EvoRoads is not focused on urban networks alone. Rural and secondary roads—with long distances, limited inspections, and unique hazards—are equally important. To address them, the solutions provided in WP2 form a multi-sensor, infrastructure-light monitoring ecosystem:

  1. Tools requiring no fixed roadside infrastructure: UAV monitoring, InSAR, connected-vehicle vibration data, and crowdsourced reports all work effectively in remote or low-density areas where installing equipment is impractical. These tools give coverage over long distances and dispersed networks.
  2. Tools built specifically for low-infrastructure conditions:

    1. Hazard-Aware Infrastructure Monitoring (HAIM) is designed for rural deployment: low-cost, solar-capable, and camera-free.
    2. Artificial Intelligence for Road Hazard Detection (AIRHD) includes synthetic training scenarios for rural hazards like fog, vegetation, and poor lighting.

 

  1. Tools trained on rural-specific hazards: AI models detect issues common outside urban areas: vegetation overgrowth, debris, animal crossings, unstable shoulders, and subsidence.
  2. Pilot alignment: Our Living labs in all sites (Spain, Italy, Romania, Latvia) contain secondary or rural segments, and every pilot already has multiple WP2 tools mapped to these needs.
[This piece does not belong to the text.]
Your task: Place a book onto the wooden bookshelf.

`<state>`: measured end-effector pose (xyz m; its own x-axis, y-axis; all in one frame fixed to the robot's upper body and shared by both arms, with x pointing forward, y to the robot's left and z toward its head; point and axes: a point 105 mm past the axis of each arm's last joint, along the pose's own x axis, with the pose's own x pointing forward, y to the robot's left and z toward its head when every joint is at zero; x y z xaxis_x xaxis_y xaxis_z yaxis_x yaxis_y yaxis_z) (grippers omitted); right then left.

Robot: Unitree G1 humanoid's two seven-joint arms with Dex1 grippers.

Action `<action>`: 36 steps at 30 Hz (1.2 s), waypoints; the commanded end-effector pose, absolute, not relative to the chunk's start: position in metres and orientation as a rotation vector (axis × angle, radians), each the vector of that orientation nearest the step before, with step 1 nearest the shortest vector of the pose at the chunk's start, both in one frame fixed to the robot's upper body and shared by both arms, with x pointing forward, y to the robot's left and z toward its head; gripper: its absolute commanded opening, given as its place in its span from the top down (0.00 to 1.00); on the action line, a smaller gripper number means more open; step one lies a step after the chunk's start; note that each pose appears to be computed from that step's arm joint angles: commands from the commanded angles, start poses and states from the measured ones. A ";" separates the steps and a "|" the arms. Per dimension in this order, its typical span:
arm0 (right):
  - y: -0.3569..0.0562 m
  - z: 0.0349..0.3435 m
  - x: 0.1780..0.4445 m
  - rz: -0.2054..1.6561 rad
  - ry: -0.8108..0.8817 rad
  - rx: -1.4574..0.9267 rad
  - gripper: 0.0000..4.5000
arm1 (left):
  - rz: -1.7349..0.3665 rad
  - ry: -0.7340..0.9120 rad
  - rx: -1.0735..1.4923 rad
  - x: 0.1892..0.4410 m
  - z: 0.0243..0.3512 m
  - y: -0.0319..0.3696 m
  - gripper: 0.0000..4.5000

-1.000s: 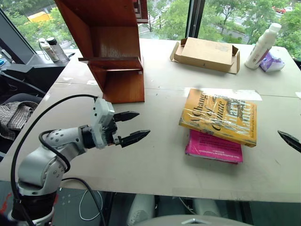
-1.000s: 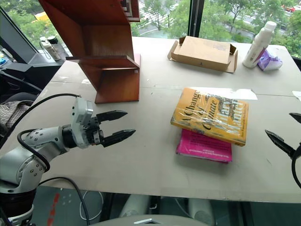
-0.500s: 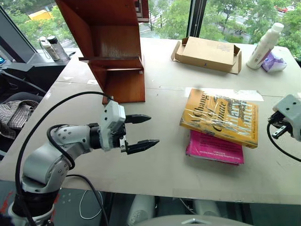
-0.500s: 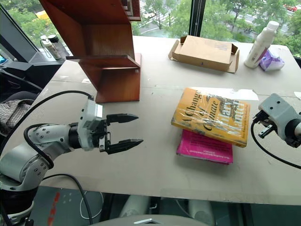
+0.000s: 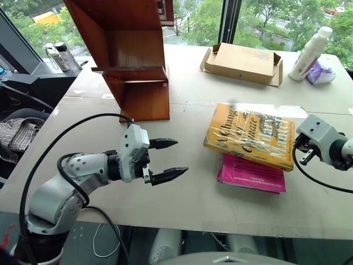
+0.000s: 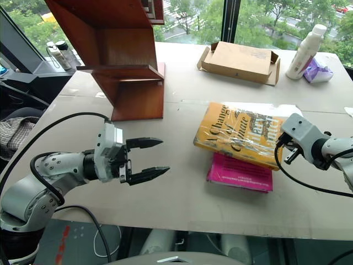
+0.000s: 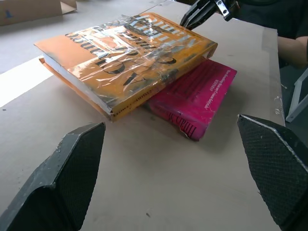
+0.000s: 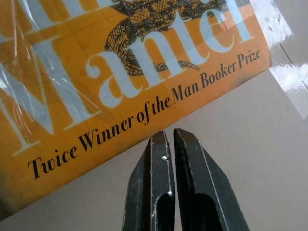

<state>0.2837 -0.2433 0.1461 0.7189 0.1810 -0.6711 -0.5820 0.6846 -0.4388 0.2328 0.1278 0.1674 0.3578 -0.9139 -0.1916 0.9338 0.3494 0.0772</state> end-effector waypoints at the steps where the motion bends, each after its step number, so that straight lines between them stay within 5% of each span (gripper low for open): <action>1: -0.230 0.149 0.284 0.497 0.598 -0.705 0.99 | -1.204 0.065 0.215 0.227 0.177 0.125 0.00; 12: -0.229 0.165 0.280 0.475 0.479 -0.651 0.99 | -1.117 0.144 0.023 0.233 0.164 0.125 0.00; 16: -0.230 0.182 0.247 0.616 0.353 -0.541 0.99 | -1.051 0.260 -0.247 0.238 0.146 0.116 0.00; 20: -0.254 0.182 0.220 0.570 0.363 -0.518 0.74 | -1.018 0.306 -0.437 0.245 0.143 0.102 0.00; 25: -0.272 0.172 0.204 0.506 0.427 -0.558 0.23 | -0.981 0.370 -0.604 0.257 0.139 0.092 0.00; 36: -0.231 0.183 0.159 0.690 0.156 -0.387 0.23 | -0.823 0.558 -1.099 0.285 0.136 0.052 0.00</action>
What Comes Next? Advancing Toward Full Integration and Pilot Validation

Following the first round of deliverables, WP2 now enters a phase of refinement, integration, and real-world evaluation. The next steps include:

  • Finalising all tools based on lessons from the first development cycle
  • Integrating the solutions into the EvoRoads platform and Data Space, ensuring that each tool’s outputs flow seamlessly into the dashboards, decision-support modules, and the Digital Twin.
  • Deploying and testing the full toolset across the four Living Labs
  • Strengthening multi-source data fusion for more reliable monitoring
  • Enhancing multi-source data fusion, combining UAV imagery, connected-vehicle data, InSAR deformation signals, crowdsourced reports, and edge-based sensing to achieve more reliable and comprehensive monitoring.
  • Evaluating and improving edge devices (HAIM and AIRHD) in operational environments

These activities build directly on the foundations established in D2.1 and D2.2 and will lead to a complete, validated release of the WP2 technologies during the project’s pilot demonstrations.